The interaction between proteins and cell-surface ligands underpin many biological processes such as cell growth, homeostasis, apoptosis and the ability of pathogens to invade host cells. One important family of cell surface ligands are the carbohydrate family of glycosaminoglycans (GAGs) found on the surface of almost all mammalian cells. Analysis of the sequence of the linear block-like arrangement of these GAGs is a significant technical challenge due to only miniscule quantities of pure material being (readily) available, poor chemistries and insensitive detection equipment. This research aims to develop and test a new method for sequencing these GAG polysaccharides utilising recent fundamental improvements made by the applicant. These developments include the exploitation of the opposite end of the molecule than is conventionally used (non-reducing end), with a vastly improved labelling mechanism and an advanced detection system for the conventional end of the molecule (reducing end). This approach will provide a powerful and sensitive sequencing technique capable of employing both ends of the GAG saccharide for characterization.

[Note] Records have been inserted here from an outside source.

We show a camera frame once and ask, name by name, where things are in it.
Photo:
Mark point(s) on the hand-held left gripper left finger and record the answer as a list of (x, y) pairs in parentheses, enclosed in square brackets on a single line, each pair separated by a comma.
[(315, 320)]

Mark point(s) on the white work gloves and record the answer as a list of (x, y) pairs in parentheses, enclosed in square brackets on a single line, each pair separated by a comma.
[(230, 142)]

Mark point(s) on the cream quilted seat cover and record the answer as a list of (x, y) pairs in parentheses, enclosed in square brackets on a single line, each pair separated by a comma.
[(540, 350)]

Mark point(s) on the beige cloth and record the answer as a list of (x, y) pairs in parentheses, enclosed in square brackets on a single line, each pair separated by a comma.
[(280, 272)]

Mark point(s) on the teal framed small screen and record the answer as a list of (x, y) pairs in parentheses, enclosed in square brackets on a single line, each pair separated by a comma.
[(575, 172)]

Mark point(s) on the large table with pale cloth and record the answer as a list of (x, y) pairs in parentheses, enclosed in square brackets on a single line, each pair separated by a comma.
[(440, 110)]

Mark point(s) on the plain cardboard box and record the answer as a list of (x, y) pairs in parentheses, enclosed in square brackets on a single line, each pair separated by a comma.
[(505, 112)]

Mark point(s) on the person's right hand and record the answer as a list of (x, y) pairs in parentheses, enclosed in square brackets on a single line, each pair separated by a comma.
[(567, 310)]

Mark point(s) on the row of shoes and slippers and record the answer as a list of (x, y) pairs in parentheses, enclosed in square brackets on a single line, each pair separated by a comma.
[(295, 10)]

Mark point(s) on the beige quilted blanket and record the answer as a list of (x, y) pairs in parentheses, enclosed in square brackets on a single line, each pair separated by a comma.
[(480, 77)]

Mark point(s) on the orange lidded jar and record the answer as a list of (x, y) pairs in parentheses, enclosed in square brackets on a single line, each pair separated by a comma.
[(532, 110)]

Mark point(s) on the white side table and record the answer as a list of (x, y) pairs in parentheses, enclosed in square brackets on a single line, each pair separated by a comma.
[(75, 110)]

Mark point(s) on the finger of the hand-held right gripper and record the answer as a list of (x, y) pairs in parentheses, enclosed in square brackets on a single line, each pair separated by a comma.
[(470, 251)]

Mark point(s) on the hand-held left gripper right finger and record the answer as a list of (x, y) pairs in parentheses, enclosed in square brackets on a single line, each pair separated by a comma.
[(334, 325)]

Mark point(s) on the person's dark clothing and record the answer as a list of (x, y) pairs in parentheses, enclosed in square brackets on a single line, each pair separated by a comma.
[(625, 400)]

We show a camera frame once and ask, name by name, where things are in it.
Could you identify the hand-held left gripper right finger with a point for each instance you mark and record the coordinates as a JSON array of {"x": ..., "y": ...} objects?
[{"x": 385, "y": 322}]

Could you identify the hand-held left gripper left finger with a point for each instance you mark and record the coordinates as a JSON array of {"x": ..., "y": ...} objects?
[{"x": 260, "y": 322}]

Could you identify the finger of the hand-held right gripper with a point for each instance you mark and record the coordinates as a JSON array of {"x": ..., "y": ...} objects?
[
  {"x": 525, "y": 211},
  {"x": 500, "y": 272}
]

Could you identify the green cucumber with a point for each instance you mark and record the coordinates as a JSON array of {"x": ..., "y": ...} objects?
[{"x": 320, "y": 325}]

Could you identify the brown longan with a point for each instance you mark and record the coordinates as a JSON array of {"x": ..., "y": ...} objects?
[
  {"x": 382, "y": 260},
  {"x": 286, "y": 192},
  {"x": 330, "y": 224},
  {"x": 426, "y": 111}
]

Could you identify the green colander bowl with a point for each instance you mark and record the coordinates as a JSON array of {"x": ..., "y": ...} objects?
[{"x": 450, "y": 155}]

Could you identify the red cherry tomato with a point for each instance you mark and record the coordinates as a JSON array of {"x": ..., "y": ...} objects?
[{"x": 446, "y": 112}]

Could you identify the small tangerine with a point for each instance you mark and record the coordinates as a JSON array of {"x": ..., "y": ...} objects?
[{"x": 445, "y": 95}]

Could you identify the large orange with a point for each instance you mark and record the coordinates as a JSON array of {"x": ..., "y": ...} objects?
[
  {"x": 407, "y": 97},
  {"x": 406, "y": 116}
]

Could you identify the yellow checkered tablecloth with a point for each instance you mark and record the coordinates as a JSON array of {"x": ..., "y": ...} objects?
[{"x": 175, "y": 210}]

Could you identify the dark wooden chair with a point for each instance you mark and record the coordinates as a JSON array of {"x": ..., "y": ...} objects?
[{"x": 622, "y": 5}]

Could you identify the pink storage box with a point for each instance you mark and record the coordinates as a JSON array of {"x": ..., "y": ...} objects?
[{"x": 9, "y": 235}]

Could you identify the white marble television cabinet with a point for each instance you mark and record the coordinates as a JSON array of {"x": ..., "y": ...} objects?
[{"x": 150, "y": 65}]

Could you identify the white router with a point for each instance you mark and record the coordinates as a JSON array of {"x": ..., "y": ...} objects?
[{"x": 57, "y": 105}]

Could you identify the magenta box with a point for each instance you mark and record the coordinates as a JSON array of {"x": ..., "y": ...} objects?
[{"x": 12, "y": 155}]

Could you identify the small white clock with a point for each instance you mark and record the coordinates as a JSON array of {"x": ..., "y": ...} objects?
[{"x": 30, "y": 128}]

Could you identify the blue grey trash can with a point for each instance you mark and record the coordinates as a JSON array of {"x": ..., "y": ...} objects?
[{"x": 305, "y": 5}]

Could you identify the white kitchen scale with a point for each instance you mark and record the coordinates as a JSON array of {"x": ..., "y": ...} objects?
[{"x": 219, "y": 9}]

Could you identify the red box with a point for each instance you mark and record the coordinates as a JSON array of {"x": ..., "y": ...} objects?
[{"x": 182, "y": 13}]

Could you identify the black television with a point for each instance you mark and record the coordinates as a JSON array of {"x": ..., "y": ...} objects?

The information gained from GAG sequencing will enable researchers to study previously elusive structures and processes that are biologically and medically significant.

Impact Summary

The biologically and medically family of carbohydrates, the glycosaminoglycans (GAGs), are present on the cell surface of almost all mammalian cells and are implicated in many crucial biological mechanisms such as cell growth, division, homeostasis and pathogen invasion. However, analysis of their sequence is a significant technical challenge compounded by the difficulty in obtaining sufficient purified material from biological samples. Sequencing techniques to date rely on relatively large amounts of starting material and are generally difficult, labour intensive, time consuming and relatively insensitive. The successful development of a rapid, sensitive and high throughput sequencing strategy will permit rapid progress to be made on investigations into the structure:function relationships of GAG saccharides and will ultimately contribute significantly to our understanding of GAG polysaccharides as major components of the glycome. This is a crucial facet of post-genome science, and will open up major new exploitation.
Committee Research Committee D (Molecules, cells and industrial biotechnology)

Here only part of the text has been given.